СОВРЕМЕННЫЙ РУССКИЙ РЕАЛИЗМ.
I.
Тургенев, поэт и художник.
Рассматривая развитие школы реалистов, основанной Николаем Гоголем, я начну с того из его последователей и потомков, кто является не только первым в хронологическом порядке, но и наиболее понятным и симпатичным из русских романистов, — Ивана Тургенева.

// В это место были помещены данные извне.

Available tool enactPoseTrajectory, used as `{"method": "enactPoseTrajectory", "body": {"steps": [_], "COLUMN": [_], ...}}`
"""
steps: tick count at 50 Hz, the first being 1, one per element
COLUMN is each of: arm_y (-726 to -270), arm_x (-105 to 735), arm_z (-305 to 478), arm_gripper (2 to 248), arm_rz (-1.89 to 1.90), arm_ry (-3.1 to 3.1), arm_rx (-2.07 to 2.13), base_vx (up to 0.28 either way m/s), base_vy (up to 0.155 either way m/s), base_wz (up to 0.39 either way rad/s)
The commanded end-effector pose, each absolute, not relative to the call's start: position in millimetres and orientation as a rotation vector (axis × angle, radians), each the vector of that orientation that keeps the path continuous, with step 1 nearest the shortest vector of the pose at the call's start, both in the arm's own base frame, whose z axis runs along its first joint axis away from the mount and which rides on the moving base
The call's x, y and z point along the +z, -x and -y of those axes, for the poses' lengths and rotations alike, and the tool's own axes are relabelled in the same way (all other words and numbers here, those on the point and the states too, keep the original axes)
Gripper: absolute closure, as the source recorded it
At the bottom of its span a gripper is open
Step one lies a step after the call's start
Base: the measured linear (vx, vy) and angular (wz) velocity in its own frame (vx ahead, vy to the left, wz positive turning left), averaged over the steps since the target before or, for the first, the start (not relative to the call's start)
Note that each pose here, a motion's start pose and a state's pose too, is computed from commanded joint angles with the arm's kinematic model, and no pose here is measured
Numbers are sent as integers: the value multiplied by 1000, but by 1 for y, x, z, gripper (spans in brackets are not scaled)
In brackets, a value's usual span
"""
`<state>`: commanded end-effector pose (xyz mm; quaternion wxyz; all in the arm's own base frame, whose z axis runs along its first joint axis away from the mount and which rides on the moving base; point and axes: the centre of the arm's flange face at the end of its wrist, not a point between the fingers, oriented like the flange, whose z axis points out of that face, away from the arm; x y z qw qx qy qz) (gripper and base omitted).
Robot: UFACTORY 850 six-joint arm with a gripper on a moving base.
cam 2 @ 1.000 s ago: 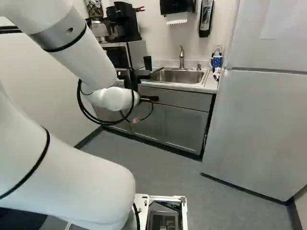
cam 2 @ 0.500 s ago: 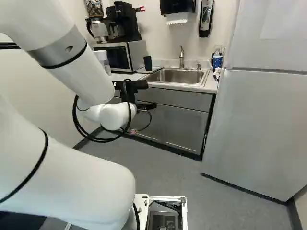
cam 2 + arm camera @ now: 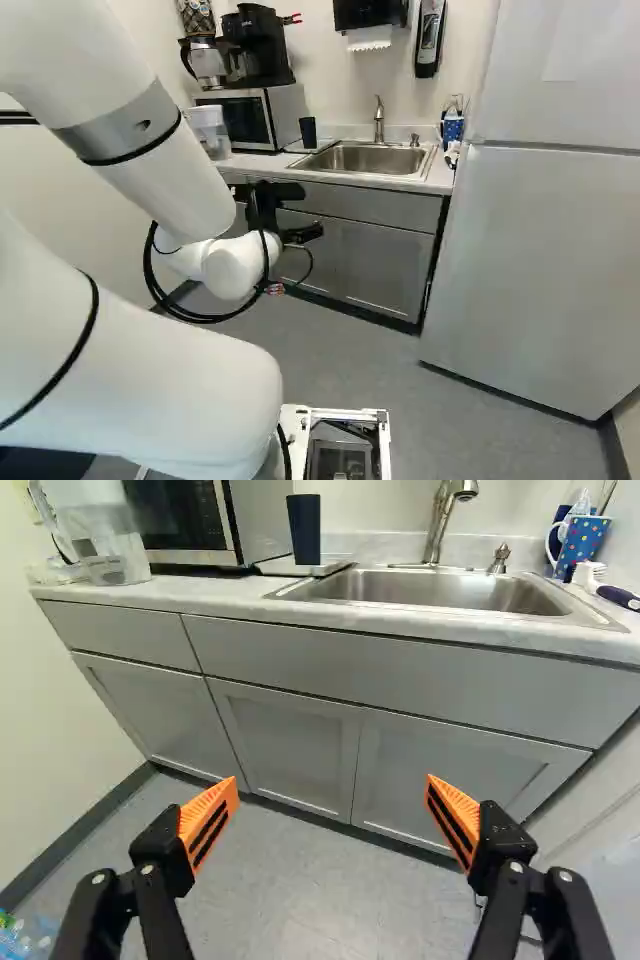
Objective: Rinse the cup and place it in the tray
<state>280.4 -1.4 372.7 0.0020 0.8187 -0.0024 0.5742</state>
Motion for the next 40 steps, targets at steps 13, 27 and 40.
{"method": "enactPoseTrajectory", "body": {"steps": [13, 27, 40], "arm_y": [-273, -270, -270], "arm_x": [368, 366, 366], "arm_z": [0, 0, 0], "arm_gripper": [3, 3, 3], "arm_rz": [2, 0, 0], "arm_ry": [-2561, -2558, -2558], "arm_rx": [1818, 1824, 1824], "base_vx": [0, 0, 0], "base_vy": [0, 0, 0], "base_wz": [0, 0, 0]}}
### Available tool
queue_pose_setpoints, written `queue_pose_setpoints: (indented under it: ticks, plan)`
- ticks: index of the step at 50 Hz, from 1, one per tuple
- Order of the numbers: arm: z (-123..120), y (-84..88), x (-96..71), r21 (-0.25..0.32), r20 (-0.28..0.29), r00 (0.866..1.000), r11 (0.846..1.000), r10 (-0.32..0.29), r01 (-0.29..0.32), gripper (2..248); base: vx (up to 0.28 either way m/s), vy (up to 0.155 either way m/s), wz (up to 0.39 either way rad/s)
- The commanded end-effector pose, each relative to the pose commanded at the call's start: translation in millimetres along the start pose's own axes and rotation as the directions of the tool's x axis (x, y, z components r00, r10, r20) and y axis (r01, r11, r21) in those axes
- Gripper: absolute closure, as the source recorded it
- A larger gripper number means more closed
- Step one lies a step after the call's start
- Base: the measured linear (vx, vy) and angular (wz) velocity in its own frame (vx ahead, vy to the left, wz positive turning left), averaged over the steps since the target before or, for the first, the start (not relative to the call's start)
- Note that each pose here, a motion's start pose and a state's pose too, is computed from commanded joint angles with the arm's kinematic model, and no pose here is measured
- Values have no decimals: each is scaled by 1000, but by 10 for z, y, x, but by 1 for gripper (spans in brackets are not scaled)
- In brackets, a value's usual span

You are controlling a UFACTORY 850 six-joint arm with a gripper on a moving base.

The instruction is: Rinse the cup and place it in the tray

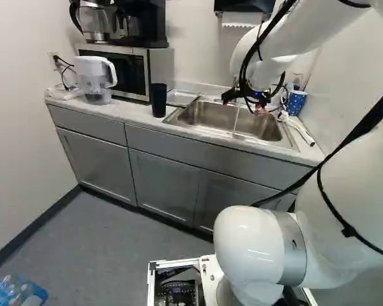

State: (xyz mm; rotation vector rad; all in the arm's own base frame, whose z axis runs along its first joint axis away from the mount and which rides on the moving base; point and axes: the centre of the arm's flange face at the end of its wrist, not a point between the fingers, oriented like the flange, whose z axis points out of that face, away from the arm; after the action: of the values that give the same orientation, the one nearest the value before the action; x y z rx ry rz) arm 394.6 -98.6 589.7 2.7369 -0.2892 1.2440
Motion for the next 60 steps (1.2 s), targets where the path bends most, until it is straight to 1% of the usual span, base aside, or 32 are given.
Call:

Имя Тургенева давно хорошо известно в России. В 1854 году, до того как романист появился на сцене, Гумбольдт сказал одному из членов этой семьи: «Имя, которое вы носите, внушает высочайшее уважение и почтение в этой стране». Александр Тургенев был ученым и создателем нового стиля историографии, в котором он обнаружил следы коммуникативных и космополитических инстинктов, отличающих его племянника от других романистов его страны, ибо он — дядя — искал знакомства со многими из самых выдающихся людей Европы, среди них Вальтера Скотта. Другой член семьи, Николай Тургенев, был государственным деятелем, который оказался вынужден проживать в чужих краях из-за политических превратностей; он имел честь предшествовать своему племяннику Ивану в защите освобождения крепостных.